● **INSTRUCTIONS FOR THE TASK**
Looking at the material below, count the lines that contain "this" and answer with the count only.

== Segment start ==

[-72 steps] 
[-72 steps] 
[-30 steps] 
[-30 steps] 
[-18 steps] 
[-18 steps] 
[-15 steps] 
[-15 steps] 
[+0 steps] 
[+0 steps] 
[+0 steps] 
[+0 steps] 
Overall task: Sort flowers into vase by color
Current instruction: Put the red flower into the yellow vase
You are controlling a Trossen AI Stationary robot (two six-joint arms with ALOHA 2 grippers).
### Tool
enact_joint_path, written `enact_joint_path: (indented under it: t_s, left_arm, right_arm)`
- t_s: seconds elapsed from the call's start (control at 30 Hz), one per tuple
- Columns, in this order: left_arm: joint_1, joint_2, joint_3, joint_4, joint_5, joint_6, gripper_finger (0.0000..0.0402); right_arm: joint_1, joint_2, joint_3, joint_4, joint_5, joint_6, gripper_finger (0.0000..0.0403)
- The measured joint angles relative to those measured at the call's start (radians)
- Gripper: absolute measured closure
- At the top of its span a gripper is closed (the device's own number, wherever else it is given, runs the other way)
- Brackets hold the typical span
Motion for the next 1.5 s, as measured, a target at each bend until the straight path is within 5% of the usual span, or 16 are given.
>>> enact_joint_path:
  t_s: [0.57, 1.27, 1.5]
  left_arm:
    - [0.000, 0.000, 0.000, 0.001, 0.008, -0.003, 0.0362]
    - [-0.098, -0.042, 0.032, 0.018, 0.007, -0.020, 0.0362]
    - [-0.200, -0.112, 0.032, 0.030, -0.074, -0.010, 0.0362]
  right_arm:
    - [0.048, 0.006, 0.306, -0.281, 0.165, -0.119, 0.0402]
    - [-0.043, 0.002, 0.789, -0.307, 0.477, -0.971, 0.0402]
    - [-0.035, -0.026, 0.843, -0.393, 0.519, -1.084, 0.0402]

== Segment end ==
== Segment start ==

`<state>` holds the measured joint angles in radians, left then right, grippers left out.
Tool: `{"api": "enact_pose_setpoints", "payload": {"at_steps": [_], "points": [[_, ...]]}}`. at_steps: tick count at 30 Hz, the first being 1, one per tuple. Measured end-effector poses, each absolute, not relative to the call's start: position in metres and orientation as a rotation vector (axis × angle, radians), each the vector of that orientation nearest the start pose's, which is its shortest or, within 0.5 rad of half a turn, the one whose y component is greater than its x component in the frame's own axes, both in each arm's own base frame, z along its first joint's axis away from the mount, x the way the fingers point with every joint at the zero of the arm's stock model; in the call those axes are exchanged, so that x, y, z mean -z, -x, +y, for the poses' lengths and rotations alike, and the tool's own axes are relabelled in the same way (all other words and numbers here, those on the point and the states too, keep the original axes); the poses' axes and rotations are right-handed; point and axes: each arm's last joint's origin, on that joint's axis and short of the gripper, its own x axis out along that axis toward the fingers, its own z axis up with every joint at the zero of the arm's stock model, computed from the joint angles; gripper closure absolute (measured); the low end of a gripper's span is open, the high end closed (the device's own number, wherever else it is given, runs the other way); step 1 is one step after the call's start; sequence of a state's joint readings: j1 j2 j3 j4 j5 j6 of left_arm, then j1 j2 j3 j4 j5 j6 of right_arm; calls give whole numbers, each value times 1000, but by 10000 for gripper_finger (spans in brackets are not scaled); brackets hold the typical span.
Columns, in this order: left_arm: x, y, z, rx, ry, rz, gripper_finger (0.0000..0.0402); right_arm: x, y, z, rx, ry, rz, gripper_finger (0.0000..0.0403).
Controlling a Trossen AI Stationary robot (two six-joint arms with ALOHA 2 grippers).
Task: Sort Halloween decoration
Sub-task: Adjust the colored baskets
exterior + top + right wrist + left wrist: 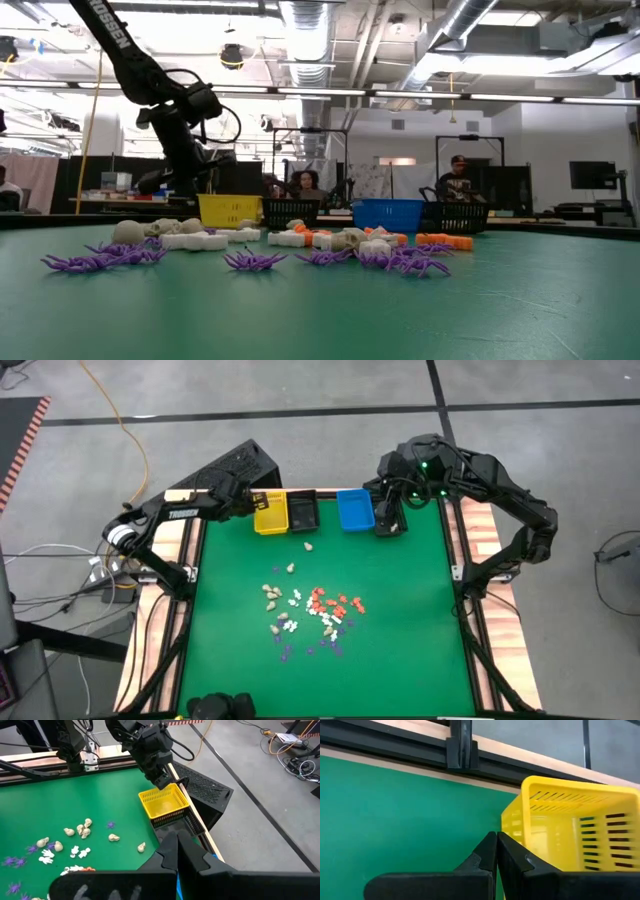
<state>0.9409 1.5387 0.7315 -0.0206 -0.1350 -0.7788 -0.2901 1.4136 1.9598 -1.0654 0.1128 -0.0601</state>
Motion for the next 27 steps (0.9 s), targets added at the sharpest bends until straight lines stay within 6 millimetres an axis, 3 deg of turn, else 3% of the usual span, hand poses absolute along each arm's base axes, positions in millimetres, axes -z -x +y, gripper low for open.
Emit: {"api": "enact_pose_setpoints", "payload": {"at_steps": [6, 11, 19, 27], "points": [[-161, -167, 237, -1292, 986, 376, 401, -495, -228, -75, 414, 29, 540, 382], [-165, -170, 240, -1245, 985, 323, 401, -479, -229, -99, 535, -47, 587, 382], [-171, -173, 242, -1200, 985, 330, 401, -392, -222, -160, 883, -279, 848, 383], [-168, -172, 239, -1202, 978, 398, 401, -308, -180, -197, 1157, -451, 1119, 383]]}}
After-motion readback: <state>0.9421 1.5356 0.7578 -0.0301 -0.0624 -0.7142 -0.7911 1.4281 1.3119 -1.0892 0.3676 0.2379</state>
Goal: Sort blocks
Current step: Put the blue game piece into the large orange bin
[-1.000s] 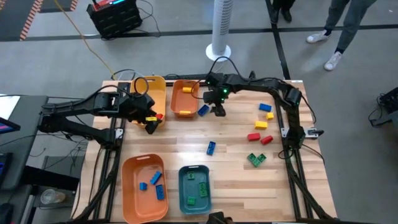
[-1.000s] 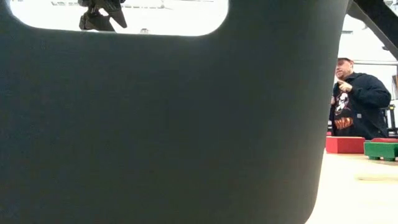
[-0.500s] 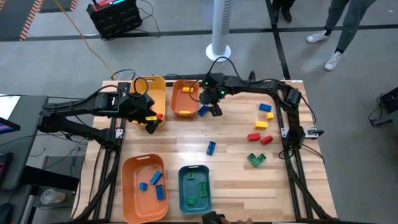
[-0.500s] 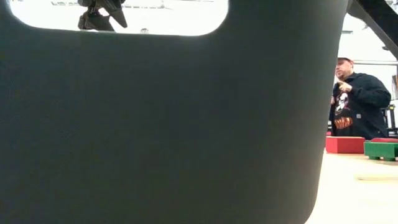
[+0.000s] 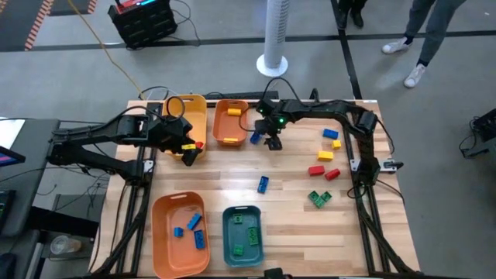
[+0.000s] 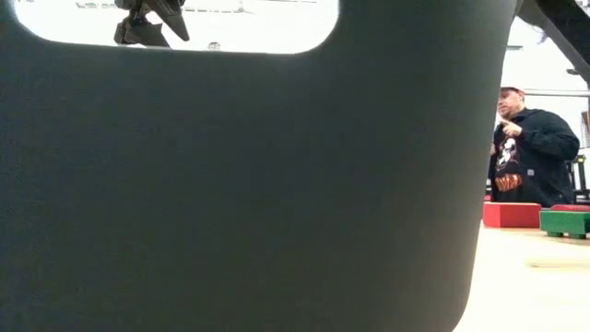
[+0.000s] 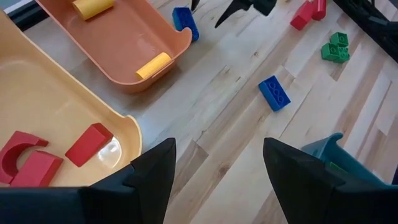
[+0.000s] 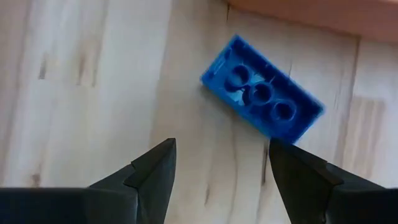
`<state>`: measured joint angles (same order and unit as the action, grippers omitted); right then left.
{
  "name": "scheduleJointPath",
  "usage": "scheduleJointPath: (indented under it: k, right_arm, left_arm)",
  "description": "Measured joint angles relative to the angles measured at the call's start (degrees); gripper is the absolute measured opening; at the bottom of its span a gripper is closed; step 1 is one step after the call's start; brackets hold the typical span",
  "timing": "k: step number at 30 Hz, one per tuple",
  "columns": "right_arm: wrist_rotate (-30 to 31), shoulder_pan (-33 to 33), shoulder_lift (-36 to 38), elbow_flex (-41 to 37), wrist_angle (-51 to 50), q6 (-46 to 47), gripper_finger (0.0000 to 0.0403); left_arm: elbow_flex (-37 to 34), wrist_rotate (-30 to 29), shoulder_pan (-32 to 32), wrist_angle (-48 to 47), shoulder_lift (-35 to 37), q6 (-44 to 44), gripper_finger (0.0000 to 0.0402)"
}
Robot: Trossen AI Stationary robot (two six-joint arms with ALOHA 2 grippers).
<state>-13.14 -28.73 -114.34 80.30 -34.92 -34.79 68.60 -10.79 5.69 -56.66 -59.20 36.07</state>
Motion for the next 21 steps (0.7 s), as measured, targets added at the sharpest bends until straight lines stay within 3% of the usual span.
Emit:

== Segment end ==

● **TASK RESPONSE**
2